## Required action
I need the lines below from the one with "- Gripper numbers" down to the one with "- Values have" reproduced exactly, both ends included, and nothing else.

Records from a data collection
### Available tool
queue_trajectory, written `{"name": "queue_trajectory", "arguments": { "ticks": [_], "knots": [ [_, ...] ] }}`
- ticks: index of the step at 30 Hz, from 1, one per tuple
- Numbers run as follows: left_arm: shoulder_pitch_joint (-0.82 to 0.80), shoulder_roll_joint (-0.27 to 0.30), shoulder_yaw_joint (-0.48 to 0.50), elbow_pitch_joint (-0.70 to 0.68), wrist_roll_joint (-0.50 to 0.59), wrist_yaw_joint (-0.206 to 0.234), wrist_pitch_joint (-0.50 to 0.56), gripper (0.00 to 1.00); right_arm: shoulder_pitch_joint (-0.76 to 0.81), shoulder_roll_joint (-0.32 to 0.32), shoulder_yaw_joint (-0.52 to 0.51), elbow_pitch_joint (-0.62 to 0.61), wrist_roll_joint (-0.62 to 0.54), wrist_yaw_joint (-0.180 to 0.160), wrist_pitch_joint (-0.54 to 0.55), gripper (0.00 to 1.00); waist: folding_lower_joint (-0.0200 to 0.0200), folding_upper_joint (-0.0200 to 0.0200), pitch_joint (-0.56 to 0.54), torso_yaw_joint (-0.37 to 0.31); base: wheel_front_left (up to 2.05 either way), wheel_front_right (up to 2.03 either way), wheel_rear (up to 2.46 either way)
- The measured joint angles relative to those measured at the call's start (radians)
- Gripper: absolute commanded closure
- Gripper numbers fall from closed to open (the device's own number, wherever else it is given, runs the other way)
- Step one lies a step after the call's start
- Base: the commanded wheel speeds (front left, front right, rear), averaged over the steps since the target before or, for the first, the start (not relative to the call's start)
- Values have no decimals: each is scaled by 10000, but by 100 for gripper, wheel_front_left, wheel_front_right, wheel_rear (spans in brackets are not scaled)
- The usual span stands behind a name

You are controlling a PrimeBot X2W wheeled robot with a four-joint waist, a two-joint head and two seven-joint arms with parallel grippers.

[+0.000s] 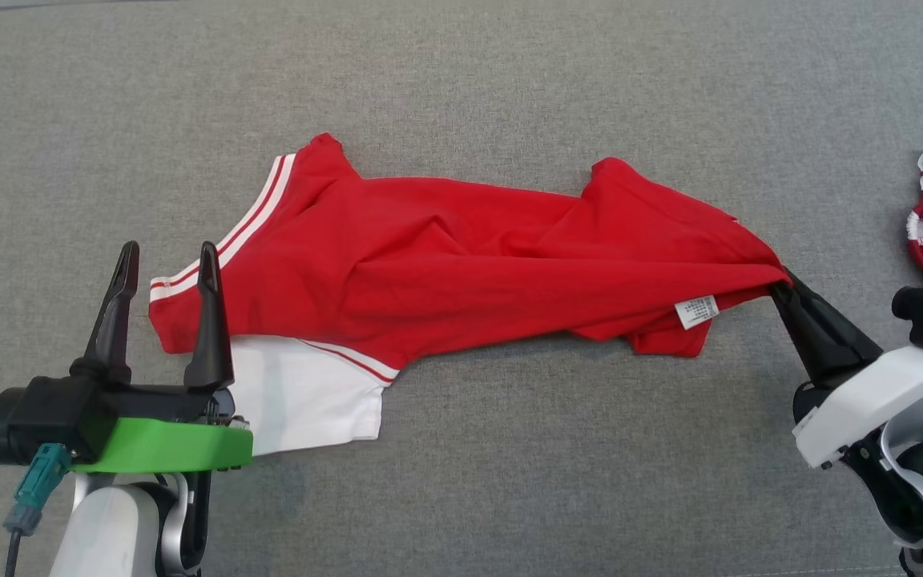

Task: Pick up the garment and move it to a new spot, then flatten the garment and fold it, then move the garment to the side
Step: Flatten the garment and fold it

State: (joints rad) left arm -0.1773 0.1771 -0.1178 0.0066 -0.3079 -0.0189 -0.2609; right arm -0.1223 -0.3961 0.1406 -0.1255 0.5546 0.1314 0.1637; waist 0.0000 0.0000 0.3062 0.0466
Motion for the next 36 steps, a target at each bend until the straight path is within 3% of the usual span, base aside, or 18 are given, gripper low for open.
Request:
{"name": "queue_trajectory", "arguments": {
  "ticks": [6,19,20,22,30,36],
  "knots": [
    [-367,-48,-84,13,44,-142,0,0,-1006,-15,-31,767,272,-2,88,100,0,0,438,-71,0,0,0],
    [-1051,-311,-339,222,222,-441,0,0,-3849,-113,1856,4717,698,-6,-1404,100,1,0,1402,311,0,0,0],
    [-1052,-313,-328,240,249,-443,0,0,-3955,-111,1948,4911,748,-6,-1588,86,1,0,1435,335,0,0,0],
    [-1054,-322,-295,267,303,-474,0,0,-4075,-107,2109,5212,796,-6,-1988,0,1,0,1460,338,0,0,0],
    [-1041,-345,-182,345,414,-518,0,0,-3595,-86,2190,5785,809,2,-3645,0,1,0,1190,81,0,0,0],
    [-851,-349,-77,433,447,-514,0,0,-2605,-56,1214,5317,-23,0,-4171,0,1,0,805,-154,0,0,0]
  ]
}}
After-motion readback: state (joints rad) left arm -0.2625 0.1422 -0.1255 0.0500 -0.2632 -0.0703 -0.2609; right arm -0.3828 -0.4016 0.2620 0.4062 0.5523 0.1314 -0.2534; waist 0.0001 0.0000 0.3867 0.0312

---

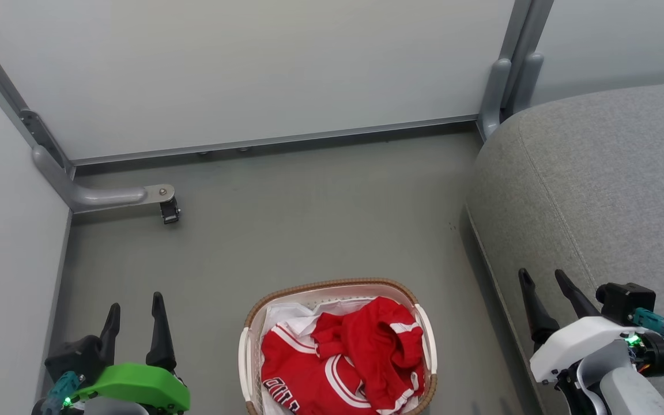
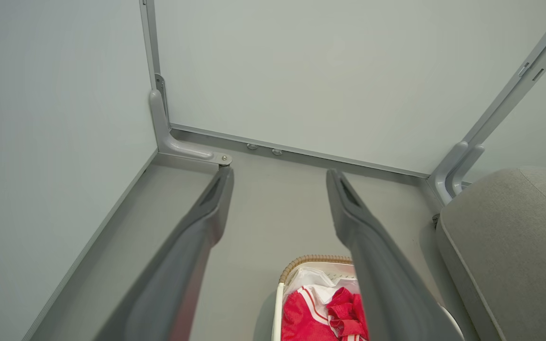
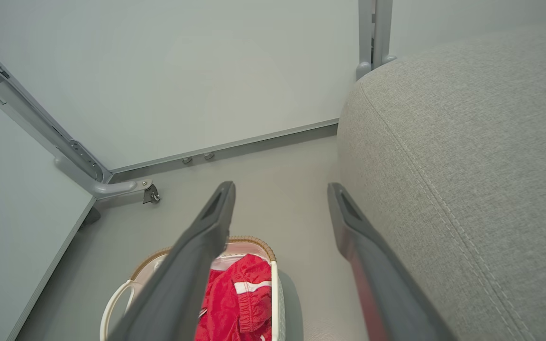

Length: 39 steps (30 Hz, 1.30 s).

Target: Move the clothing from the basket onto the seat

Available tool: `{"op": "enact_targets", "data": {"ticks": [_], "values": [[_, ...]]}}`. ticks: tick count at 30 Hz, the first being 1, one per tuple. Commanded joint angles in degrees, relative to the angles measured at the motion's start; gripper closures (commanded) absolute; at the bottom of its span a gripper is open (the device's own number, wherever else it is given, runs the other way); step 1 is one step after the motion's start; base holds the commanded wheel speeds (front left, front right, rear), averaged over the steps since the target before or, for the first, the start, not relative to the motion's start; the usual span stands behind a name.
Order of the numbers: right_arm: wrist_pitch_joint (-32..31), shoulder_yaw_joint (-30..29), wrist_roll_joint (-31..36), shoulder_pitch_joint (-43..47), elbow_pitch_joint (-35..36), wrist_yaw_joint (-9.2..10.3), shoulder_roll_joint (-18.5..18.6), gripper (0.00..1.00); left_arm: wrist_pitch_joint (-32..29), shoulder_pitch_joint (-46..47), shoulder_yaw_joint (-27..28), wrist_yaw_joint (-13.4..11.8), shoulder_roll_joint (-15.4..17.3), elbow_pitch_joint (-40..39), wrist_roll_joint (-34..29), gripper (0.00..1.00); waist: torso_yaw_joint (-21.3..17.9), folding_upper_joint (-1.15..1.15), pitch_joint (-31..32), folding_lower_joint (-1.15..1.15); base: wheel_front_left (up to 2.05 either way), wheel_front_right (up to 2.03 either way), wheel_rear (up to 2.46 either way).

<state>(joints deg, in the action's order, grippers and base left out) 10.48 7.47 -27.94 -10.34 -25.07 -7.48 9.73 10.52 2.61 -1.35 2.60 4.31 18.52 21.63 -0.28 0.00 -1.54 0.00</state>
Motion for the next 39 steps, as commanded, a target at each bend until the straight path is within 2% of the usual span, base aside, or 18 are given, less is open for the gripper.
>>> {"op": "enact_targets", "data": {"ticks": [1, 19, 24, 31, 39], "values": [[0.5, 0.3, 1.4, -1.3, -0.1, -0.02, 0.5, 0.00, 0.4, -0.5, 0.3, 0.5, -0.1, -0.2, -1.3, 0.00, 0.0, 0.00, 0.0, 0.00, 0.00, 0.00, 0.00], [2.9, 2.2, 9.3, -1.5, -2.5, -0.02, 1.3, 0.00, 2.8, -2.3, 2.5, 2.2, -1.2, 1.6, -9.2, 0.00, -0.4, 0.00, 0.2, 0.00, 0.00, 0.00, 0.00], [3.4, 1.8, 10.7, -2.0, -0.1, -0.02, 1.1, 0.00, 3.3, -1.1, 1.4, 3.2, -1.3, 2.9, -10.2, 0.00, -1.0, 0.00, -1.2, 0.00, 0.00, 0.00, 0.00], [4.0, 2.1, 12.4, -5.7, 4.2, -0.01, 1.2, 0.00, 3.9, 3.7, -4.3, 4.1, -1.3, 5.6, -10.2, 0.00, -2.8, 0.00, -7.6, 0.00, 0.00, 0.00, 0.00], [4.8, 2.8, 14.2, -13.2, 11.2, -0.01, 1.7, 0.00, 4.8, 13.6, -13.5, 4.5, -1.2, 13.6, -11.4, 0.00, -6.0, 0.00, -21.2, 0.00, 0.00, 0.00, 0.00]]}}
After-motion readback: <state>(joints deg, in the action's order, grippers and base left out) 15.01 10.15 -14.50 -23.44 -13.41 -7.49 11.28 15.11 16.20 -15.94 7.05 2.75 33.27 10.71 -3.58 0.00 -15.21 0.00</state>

## Response box
- Gripper numbers fall from closed to open (the device's own number, wherever else it is given, runs the other way)
- Step one lies a step after the call's start
- Base: the commanded wheel speeds (front left, front right, rear), averaged over the steps since the target before or, for the first, the start (not relative to the call's start)
- Values have no decimals: each is scaled by 10000, but by 100 for gripper, wheel_front_left, wheel_front_right, wheel_rear (spans in brackets are not scaled)

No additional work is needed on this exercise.